- Born: May 4, 1821 Monroe County, New York
- Died: September 24, 1867 (aged 46) Memphis, Tennessee
- Buried: Oakland Cemetery
- Allegiance: Confederate States of America
- Branch: Confederate States Army
- Service years: 1861–1863
- Rank: Colonel
- Commands: 47th Tennessee Infantry Regiment
- Conflicts: American Civil War
- Spouse: Elizabeth Hale

= Munson Rufus Hill =

American politician

Munson Rufus Hill (May 4, 1821 - October 24, 1867) was an American lawyer, politician and Confederate officer. Hill was born in Monroe County, New York. In 1839 he moved to Dyersburg, Tennessee, and then Trenton, Tennessee, ten years later. He attended Cazenovia Seminary in New York. In his antebellum career, he served as a lawyer and in the Tennessee state legislature, and married Elizabeth Hale.
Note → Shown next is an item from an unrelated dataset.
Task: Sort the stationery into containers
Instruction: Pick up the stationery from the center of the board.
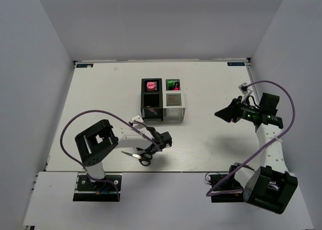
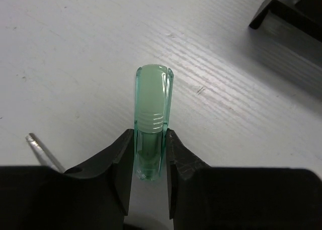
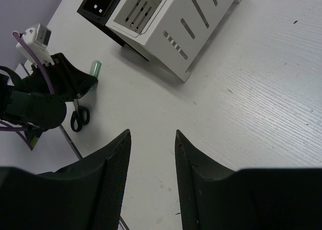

Hill was appointed colonel with the 47th Tennessee Infantry Regiment. He resigned his colonelship on January 5, 1863, due to "remittant [sic] fever" and gastroenteritis. Later that year, he lost a race for the Confederate States Congress. Hill died on October 24, 1867, of yellow fever in Memphis. He is buried at Oakland Cemetery in Trenton, Tennessee. Hill's step-brother Lyman Rufus Casey was a U.S. Senator from South Dakota.